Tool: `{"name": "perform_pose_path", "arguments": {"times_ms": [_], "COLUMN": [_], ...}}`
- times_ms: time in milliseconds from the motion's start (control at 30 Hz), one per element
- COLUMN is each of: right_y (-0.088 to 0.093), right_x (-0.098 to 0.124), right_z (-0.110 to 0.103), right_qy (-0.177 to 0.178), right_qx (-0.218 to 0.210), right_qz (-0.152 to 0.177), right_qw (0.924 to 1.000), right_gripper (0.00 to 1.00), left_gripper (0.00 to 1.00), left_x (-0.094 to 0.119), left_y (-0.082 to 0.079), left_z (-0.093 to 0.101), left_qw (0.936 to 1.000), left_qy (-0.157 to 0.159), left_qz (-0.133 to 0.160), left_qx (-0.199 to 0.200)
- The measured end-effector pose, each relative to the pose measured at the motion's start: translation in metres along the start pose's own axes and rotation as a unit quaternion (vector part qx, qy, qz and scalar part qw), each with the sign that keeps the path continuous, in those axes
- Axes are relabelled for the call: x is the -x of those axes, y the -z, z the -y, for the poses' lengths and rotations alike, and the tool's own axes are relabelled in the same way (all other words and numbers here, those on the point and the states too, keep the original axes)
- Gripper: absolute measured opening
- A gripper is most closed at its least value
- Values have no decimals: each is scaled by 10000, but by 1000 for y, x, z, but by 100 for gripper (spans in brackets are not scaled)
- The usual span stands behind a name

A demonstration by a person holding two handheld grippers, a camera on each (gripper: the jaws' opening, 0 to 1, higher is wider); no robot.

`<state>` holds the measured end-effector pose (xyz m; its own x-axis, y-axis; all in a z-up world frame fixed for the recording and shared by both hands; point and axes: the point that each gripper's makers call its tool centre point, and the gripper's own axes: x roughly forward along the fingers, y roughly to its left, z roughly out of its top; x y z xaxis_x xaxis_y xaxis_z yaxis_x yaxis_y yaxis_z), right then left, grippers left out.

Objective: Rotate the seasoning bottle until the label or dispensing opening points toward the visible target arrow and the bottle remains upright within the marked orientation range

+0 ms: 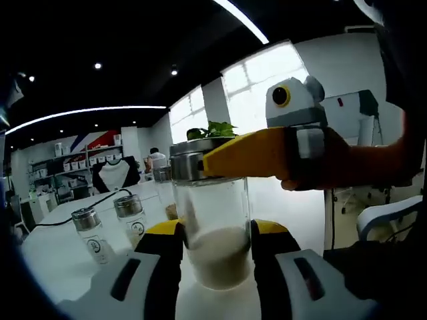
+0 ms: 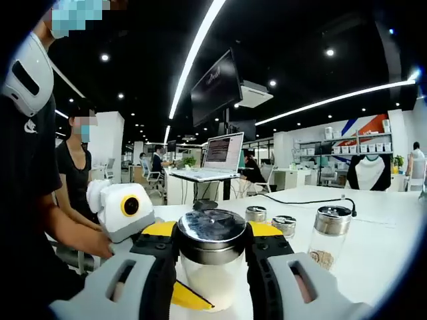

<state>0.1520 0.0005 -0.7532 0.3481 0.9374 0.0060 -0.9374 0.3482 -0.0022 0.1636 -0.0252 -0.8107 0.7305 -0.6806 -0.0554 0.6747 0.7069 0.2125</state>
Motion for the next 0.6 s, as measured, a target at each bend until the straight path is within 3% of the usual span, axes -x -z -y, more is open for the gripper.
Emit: {"name": "perform_pose_path", "arguments": {"times_ms": [133,233,333,400,500,600], "right_y": [-3,-1,6,0,0,-2], "right_x": [-6,-12,-18,-18,-17,-17], "right_z": [6,10,13,10,9,4], "right_qy": [484,810,954,884,916,909], "right_qx": [-394,-397,-459,-758,-616,-81], "right_qz": [371,327,214,461,352,239], "right_qw": [9974,9954,9942,9921,9933,9955], "right_gripper": [39,41,44,43,43,42], "left_gripper": [42,42,42,42,41,42], "left_x": [2,2,3,5,7,5], "left_y": [-3,-4,-4,-6,-9,-10], "left_z": [-3,-6,-6,-5,-7,-7], "left_qw": [9992,9982,9978,9978,9977,9979], "left_qy": [-248,-545,-579,-586,-549,-493], "left_qz": [80,49,16,58,98,61], "left_qx": [297,242,323,316,396,418]}}
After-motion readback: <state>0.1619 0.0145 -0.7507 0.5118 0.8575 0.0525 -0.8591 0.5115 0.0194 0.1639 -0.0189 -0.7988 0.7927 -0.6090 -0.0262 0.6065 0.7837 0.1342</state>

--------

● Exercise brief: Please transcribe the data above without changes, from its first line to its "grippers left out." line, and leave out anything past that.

● Task result:
Tool: `{"name": "perform_pose_path", "arguments": {"times_ms": [_], "COLUMN": [_], ...}}`
- times_ms: time in milliseconds from the motion's start (control at 30 Hz), one per element
- COLUMN is each of: right_y (-0.088 to 0.093), right_x (-0.098 to 0.124), right_z (-0.110 to 0.103), right_qy (-0.177 to 0.178), right_qx (-0.218 to 0.210), right_qz (-0.152 to 0.177), right_qw (0.924 to 1.000), right_gripper (0.00 to 1.00), left_gripper (0.00 to 1.00), left_x (-0.094 to 0.119), left_y (-0.082 to 0.079), left_z (-0.093 to 0.101), left_qw (0.936 to 1.000), left_qy (-0.157 to 0.159), left_qz (-0.133 to 0.160), left_qx (-0.199 to 0.200)
- The measured end-effector pose, each relative to the pose measured at the motion's start: translation in metres along the start pose's own axes and rotation as a unit quaternion (vector part qx, qy, qz and scalar part qw), each with the sign that keeps the path continuous, in those axes
- Axes are relabelled for the call: x is the -x of those axes, y the -z, z the -y, for the poses' lengths and rotations alike, and the tool's own axes are relabelled in the same way (all other words and numbers here, those on the point and the states too, keep the original axes)
- Gripper: absolute measured opening
- A gripper is most closed at its least value
- Values have no decimals: each is scaled by 10000, but by 1000 for y, x, z, but by 100 for gripper (spans in brackets are not scaled)
- The usual span stands behind a name

A demonstration by a person holding two handheld grippers, a camera on each (gripper: the jaws' opening, 0 to 1, higher is wider); no robot.

`<state>` holds the measured end-effector pose (xyz m; its own x-axis, y-axis; all in a z-up world frame fixed for the recording and shared by both hands; point and axes: the point that each gripper's makers call its tool centre point, and the gripper's own axes: x roughly forward along the fingers, y roughly to its left, z roughly out of its top; x y z xaxis_x xaxis_y xaxis_z yaxis_x yaxis_y yaxis_z), right then left, grippers left out.

No additional output will be produced.